So yesterday was day one of the Core Shamanism workshop. We went over basic techniques and theory, and did a series of guided and individual journeys.
Is the landscape the realm of a spirit world? Is it a place in my own imagination? It doesn't matter. The answers are just as real.
One exercise was to journey to find an answer for a partner's question. We partnered up with people we don't know. Since I didn't know any of them, that was not a great challenge. There were a couple of couples that came together.
My partner was having difficulty with it. She was starting to get it, but was having a hard time. Her question was what would help her get better at it.
I came back with a number of images and small scenes that had played out. They included her two children, her grandmother's home in Lithuania, recent changes in her son's behavior, her own confusion about her career, and ended with a long needle--she's studying accupuncture, it turns out. She told me what the individual images meant, and I helped her put them together. She needed to use the journeying to help mend people, including her relationship with her children.

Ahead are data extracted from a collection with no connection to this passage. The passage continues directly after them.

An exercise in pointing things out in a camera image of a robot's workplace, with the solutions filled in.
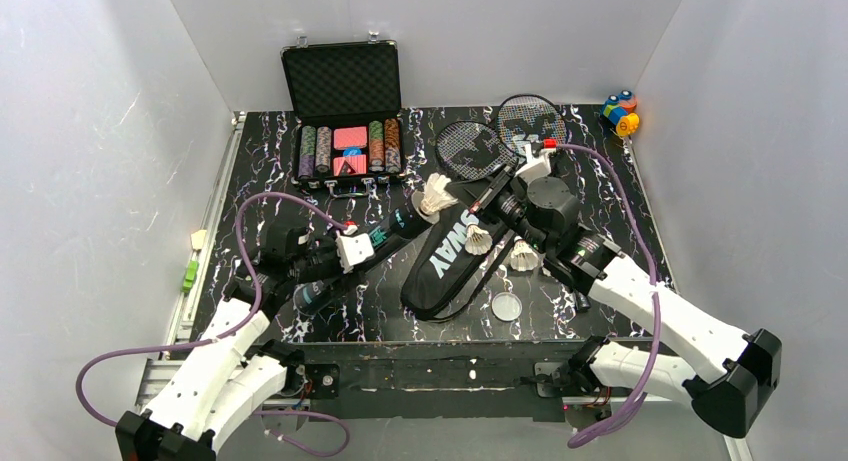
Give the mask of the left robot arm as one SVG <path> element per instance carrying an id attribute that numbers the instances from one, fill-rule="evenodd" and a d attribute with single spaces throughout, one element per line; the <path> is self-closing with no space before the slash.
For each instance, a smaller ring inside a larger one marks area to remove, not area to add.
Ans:
<path id="1" fill-rule="evenodd" d="M 340 228 L 314 239 L 291 228 L 248 255 L 202 338 L 140 412 L 115 434 L 124 460 L 214 460 L 228 438 L 264 402 L 285 390 L 302 354 L 270 345 L 248 352 L 301 284 L 346 275 L 372 257 L 366 234 Z"/>

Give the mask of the black shuttlecock tube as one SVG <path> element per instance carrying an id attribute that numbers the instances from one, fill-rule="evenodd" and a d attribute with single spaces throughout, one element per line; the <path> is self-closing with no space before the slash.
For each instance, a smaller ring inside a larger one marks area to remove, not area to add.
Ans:
<path id="1" fill-rule="evenodd" d="M 298 286 L 292 298 L 295 310 L 306 316 L 318 314 L 439 220 L 438 212 L 427 215 L 416 201 L 407 200 L 370 227 L 367 234 L 356 234 L 352 241 L 342 241 L 338 245 L 343 249 L 341 268 L 332 271 L 330 277 Z"/>

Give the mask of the black racket bag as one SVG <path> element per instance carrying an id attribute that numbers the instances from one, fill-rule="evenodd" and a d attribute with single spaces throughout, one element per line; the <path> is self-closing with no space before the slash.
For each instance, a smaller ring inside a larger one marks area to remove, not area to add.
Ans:
<path id="1" fill-rule="evenodd" d="M 468 227 L 488 231 L 494 243 L 510 233 L 501 222 L 486 223 L 456 204 L 439 213 L 400 291 L 400 302 L 419 321 L 438 322 L 442 312 L 456 299 L 467 282 L 489 256 L 466 251 Z"/>

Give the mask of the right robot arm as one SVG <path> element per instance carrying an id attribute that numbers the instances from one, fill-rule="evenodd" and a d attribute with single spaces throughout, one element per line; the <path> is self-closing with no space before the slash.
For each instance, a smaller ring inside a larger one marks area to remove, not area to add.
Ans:
<path id="1" fill-rule="evenodd" d="M 582 388 L 622 387 L 687 404 L 715 431 L 745 437 L 780 381 L 783 344 L 767 329 L 746 332 L 661 286 L 614 242 L 578 220 L 580 203 L 565 182 L 544 172 L 522 179 L 512 166 L 456 184 L 476 214 L 513 230 L 542 265 L 574 292 L 626 315 L 653 336 L 646 351 L 604 337 L 585 342 L 566 377 Z"/>

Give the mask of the white shuttlecock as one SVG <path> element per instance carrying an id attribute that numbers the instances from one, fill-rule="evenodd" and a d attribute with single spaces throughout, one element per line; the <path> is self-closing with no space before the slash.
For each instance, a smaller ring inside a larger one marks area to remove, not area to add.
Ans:
<path id="1" fill-rule="evenodd" d="M 524 239 L 518 239 L 509 254 L 509 265 L 516 272 L 533 271 L 539 264 L 539 254 Z"/>
<path id="2" fill-rule="evenodd" d="M 424 218 L 432 218 L 441 211 L 455 206 L 458 199 L 447 191 L 452 180 L 443 174 L 432 173 L 422 191 L 412 194 L 413 208 Z"/>
<path id="3" fill-rule="evenodd" d="M 466 229 L 464 250 L 473 256 L 487 255 L 493 246 L 493 238 L 489 231 L 478 224 L 471 224 Z"/>

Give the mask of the clear tube lid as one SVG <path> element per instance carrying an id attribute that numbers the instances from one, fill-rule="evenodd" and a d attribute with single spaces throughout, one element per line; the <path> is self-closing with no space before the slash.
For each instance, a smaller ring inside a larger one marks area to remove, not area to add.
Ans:
<path id="1" fill-rule="evenodd" d="M 513 322 L 522 314 L 522 302 L 513 293 L 501 292 L 492 298 L 491 310 L 498 320 Z"/>

The images I came back with would be utterly meaningless to anyon else. I certainly didn't know what they meant until she explained them. But they were part of her answer. I described elements that were exactly right.
The small, square cottage with the garden in the back. The open well with the pitched roof over it and the crank handle to haul up the bucket. -- She had taken her daughter to visit her grandmother's little cottage, complete with garden and well as described. Other parts were equally vivid and no less true to her.

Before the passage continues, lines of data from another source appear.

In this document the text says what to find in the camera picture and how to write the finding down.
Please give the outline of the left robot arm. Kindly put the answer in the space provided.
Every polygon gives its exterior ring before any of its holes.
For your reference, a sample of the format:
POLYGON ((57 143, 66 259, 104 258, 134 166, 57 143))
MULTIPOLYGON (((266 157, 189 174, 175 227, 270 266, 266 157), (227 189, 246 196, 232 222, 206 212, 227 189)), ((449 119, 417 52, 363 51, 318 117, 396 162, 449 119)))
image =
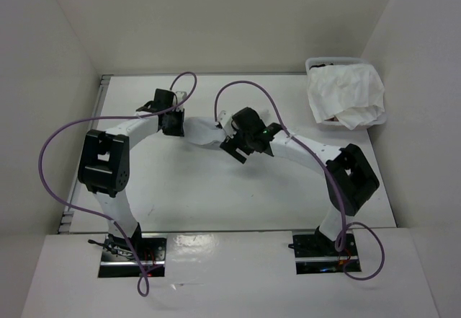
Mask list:
POLYGON ((78 180, 110 217, 109 235, 103 247, 127 260, 141 256, 146 244, 125 188, 130 178, 130 150, 158 132, 184 136, 184 108, 188 94, 157 89, 153 100, 136 110, 134 118, 104 131, 87 132, 78 169, 78 180))

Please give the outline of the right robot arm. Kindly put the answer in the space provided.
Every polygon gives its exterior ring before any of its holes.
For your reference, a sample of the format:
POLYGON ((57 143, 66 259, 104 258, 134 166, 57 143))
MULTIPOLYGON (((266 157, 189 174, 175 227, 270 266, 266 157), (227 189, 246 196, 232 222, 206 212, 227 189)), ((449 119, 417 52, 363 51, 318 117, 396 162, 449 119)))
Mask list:
POLYGON ((216 115, 225 133, 220 148, 240 163, 253 153, 287 159, 325 177, 331 207, 315 238, 316 249, 332 255, 345 248, 352 218, 379 188, 380 182, 363 151, 354 144, 329 146, 289 131, 281 122, 265 124, 257 111, 245 107, 216 115))

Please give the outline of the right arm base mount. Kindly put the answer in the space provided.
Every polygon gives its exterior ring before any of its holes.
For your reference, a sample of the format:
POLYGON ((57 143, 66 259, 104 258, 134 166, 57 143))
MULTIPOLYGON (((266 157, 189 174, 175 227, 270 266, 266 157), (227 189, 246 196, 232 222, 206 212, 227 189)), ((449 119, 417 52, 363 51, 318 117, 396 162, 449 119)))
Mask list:
POLYGON ((346 246, 336 251, 334 242, 315 231, 294 232, 288 247, 294 252, 298 275, 342 273, 346 265, 352 273, 362 271, 354 235, 346 234, 346 246))

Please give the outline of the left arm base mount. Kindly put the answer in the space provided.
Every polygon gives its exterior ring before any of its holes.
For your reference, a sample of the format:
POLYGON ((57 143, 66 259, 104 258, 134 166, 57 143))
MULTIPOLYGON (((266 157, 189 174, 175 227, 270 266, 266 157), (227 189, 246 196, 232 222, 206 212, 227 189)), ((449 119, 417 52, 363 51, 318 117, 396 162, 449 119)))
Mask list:
MULTIPOLYGON (((89 239, 89 244, 102 248, 99 278, 138 278, 142 275, 138 263, 128 246, 115 246, 109 237, 103 242, 89 239)), ((148 277, 164 277, 166 237, 143 237, 137 250, 140 263, 148 277)))

Every indiginous culture has had certain shamanic ideas and techniques in common. There are about 7000 distinct cultures in the world currently (some of them are very small, most are endangered), and about 70% of them are still shamanic in nature (pun only slightly intended).

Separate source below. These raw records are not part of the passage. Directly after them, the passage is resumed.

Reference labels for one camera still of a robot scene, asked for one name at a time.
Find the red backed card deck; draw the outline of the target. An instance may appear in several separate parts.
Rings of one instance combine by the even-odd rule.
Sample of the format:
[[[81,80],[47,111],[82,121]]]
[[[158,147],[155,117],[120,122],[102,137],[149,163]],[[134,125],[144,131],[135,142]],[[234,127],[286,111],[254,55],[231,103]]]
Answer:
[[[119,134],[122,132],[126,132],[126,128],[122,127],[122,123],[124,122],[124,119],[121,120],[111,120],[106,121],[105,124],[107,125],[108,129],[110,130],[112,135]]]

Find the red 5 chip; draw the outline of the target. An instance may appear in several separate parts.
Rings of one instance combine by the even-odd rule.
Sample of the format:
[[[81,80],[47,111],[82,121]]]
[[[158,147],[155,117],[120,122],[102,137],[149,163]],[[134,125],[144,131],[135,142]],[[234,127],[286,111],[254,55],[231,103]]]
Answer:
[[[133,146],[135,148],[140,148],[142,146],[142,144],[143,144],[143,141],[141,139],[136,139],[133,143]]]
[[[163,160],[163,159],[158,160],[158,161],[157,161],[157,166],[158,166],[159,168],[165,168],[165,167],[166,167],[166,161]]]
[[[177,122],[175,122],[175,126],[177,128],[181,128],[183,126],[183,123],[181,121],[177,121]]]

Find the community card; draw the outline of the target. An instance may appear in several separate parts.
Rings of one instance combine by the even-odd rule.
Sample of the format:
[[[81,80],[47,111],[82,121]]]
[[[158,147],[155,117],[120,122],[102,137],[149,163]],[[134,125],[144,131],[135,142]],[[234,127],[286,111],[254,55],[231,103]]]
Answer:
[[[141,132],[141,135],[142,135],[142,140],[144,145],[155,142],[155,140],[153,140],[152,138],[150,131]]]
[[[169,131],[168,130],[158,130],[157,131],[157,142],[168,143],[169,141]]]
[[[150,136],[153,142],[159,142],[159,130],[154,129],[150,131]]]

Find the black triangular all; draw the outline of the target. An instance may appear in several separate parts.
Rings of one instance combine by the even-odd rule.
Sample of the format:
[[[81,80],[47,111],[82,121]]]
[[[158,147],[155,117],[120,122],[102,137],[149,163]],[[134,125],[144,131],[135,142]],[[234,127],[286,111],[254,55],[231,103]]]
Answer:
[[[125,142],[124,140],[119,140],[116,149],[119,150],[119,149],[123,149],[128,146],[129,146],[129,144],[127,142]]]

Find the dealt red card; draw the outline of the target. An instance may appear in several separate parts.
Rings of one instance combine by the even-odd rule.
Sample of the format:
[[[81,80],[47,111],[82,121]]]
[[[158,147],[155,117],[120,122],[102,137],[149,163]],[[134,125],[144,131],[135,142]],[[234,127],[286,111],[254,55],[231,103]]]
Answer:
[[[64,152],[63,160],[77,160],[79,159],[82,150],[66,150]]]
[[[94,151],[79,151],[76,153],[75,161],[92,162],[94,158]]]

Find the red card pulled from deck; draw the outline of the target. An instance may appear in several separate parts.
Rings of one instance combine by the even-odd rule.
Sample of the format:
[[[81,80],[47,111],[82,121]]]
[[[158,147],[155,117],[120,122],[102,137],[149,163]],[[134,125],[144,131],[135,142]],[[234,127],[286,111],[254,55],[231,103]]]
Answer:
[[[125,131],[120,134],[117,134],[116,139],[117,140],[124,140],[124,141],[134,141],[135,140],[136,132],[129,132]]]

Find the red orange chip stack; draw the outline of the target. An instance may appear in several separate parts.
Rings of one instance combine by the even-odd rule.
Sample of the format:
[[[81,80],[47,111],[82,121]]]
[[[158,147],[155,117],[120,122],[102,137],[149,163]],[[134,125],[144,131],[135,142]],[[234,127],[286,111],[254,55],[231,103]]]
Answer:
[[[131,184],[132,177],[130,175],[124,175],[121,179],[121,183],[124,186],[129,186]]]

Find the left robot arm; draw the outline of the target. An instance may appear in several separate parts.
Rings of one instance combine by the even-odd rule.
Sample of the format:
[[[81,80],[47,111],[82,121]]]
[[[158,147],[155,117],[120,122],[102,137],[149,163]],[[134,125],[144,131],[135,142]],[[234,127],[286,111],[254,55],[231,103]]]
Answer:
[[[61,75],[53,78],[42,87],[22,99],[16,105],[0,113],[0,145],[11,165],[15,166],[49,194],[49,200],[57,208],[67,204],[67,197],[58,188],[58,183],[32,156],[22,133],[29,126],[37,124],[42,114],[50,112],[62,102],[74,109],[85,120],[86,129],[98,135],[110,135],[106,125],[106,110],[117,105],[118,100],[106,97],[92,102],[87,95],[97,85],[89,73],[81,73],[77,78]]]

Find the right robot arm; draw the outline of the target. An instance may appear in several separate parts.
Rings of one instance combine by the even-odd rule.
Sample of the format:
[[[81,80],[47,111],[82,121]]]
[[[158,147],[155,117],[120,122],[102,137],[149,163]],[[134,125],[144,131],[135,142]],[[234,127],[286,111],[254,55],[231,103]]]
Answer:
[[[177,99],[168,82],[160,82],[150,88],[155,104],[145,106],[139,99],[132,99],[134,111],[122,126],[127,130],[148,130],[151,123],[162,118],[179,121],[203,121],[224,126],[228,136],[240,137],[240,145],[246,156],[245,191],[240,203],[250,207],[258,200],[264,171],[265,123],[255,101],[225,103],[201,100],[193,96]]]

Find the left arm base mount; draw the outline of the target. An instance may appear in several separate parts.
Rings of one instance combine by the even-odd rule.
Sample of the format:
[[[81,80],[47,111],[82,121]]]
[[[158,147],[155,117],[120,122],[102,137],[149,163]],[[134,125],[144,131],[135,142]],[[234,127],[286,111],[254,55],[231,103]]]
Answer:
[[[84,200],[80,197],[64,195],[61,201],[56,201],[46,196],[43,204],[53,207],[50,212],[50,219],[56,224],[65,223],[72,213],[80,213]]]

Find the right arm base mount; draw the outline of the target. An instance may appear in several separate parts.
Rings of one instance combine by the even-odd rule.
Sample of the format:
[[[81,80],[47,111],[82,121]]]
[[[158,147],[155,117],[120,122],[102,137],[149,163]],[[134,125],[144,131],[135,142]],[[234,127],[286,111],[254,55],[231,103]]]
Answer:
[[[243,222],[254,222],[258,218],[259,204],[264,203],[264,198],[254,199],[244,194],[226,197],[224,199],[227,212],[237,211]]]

In those cultures, the role of the shaman is part healer, part psychologist, part adviser, part spritual leader. They tell the hunters where to look for food. They help treat and heal the sick and injured. They dole out relationship advice, they interpret dreams. They take people out and help them navigate their paths through life.
Today we try to employ specialists to do those things. And maybe we listen to what those "experts" advise. But those experts are not partners with us. They are highly paid consultants. The shaman partners with his community. There is a subtle resurgence of shamanistic practices. Heck, the instructor for the course has gotten HMO coverage for shamanic work. He works part time at a hospital where his official title is Shamanic Specialist.
What might the world be like if people were a little more open, a little bit more community-oriented, and certainly more earth based?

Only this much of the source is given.